The Gremlins. From the Walt Disney Production. A Royal Air Force Story.

First Edition of Roald Dahl's The Gremlins; In the Rare Original Dust Jacket; Inscribed by Bill Justice With a Large Drawing

The Gremlins. From the Walt Disney Production. A Royal Air Force Story.

DAHL, Roald; Walt Disney [Bill Justice].

$2,800.00

Item Number: 111721

New York: Random House, 1943.

First edition of Dahl’s rare first book, with 14 vibrant full-page illustrations by Walt Disney Productions. Quarto, original half cloth, pictorial endpapers. Presentation copy, inscribed by Disney animator Bill Justice on the half-title page with a large drawing of a Gremlin, “Sorry Ray That’s a lousy Gremlin Bill Justice.” Justice joined Walt Disney Studios as an animator in 1937 and worked on such features as Fantasia, The Three Caballeros, Alice in Wonderland, and Peter Pan. He is arguably best known as the animator of the rabbit Thumper from Bambi and chipmunks Chip ‘n Dale. He was the director of The Truth About Mother Goose, Noah’s Ark, and A Symposium On Popular Songs, all of which were nominated for Academy Awards as Best Short Subject, Cartoon. In total, Justice worked on 57 shorts and 19 features. Good in the rare original dust jacket with some chips and wear.

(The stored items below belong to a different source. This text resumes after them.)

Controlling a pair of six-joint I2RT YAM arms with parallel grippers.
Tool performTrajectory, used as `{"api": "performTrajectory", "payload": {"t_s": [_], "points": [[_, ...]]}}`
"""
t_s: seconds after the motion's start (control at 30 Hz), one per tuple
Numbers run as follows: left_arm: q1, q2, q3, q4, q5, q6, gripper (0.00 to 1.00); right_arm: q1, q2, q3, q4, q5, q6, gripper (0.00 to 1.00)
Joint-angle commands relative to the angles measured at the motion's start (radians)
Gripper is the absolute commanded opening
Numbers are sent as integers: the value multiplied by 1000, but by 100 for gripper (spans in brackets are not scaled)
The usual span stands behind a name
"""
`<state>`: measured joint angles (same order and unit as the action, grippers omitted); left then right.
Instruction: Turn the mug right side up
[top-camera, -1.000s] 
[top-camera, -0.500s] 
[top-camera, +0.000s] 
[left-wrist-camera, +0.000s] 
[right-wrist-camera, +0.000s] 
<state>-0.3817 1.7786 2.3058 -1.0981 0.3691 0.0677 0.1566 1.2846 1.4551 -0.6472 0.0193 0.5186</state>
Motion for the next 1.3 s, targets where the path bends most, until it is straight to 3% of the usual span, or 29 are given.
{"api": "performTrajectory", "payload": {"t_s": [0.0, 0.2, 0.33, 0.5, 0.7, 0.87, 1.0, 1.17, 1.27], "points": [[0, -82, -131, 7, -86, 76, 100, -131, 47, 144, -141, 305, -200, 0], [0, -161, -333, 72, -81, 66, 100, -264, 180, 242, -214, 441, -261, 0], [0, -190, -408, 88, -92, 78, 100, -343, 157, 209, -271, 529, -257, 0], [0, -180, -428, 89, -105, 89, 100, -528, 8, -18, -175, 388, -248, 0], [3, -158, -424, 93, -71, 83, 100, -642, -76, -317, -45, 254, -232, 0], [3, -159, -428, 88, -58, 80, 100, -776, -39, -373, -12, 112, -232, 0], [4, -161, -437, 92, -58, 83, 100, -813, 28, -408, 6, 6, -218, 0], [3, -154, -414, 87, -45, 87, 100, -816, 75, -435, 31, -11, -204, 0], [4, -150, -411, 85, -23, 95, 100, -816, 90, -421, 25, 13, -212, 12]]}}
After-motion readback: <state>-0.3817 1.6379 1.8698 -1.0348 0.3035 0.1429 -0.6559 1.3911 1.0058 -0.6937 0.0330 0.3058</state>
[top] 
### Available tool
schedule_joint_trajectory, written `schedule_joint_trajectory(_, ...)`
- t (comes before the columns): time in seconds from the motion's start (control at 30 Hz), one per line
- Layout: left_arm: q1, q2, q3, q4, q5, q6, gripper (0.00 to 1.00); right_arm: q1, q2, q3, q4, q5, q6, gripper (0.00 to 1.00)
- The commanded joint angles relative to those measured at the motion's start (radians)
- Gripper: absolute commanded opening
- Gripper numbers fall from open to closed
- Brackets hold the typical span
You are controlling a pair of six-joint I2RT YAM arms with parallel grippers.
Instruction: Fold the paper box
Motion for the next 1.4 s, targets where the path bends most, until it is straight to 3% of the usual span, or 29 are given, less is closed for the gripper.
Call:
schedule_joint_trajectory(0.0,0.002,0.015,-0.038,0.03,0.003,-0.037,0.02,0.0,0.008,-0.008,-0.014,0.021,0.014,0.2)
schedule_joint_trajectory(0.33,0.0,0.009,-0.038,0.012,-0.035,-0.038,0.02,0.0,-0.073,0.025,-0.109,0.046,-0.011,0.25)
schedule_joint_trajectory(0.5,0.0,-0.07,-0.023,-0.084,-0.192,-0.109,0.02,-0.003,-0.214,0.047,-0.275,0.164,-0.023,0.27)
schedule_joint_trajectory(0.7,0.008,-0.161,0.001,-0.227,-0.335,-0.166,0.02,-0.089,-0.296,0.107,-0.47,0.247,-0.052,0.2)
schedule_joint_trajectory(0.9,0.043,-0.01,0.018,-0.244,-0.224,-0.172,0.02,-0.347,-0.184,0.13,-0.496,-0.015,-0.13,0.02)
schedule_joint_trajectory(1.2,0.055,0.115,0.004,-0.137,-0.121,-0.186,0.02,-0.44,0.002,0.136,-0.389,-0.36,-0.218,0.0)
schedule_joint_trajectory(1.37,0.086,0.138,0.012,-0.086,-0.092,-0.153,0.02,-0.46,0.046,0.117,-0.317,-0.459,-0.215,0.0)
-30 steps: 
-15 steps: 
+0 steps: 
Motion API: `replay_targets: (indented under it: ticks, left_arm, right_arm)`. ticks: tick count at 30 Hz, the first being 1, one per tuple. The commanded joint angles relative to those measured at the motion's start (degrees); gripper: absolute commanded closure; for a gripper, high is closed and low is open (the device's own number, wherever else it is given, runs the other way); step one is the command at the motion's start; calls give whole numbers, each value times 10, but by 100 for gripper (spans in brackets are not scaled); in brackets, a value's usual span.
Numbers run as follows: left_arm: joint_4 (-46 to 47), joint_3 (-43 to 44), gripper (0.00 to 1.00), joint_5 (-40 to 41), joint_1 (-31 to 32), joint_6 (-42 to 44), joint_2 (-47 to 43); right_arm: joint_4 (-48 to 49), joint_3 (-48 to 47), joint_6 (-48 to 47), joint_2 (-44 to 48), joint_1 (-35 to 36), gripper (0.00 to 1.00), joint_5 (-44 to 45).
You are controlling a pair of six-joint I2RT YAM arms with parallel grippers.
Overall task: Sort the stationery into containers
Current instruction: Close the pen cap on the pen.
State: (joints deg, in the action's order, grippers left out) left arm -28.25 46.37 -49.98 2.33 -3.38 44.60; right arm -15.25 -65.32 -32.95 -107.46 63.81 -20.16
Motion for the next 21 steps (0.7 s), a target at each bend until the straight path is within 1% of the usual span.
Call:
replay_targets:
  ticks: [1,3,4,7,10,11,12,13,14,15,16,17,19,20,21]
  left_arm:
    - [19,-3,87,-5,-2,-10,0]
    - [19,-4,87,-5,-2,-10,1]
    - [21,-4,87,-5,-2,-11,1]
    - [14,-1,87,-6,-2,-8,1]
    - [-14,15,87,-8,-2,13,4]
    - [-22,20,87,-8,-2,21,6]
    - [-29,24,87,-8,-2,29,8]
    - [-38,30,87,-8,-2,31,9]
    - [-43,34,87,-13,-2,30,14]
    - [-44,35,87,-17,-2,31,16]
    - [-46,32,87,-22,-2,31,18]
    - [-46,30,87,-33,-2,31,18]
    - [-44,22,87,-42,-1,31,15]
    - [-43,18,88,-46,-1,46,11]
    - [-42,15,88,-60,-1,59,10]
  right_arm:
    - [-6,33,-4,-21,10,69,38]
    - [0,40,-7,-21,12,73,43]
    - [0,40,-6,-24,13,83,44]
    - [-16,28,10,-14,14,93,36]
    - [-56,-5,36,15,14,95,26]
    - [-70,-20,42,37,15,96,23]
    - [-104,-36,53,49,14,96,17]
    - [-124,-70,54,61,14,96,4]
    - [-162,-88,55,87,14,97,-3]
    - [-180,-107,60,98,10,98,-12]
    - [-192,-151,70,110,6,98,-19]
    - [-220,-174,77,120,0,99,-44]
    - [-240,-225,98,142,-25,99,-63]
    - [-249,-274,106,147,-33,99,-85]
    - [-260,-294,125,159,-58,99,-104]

Dahl was sent to Washington in 1942 as an assistant air attaché for the British Embassy. After having a story published anonymously in the Saturday Evening Post, he was encouraged by C. S. Forester. He produced The Gremlins, a children’s story expanding on a mythical creature enshrined for years in RAF lore (notwithstanding Dahl’s claims to have invented the word) and sent it to Sidney Bernstein, the head of the British Information Service, who sent it on to Walt Disney. Disney decided to make it into a movie, at one point bringing Dahl to Hollywood to work on the screenplay. The story was published in Cosmopolitan in December of 1942, and as a book by Random House six months later. The film project, however, was sidelined and has never been produced. The story was received positively: Eleanor Roosevelt read it to her grandchildren, and invited Dahl to the White House.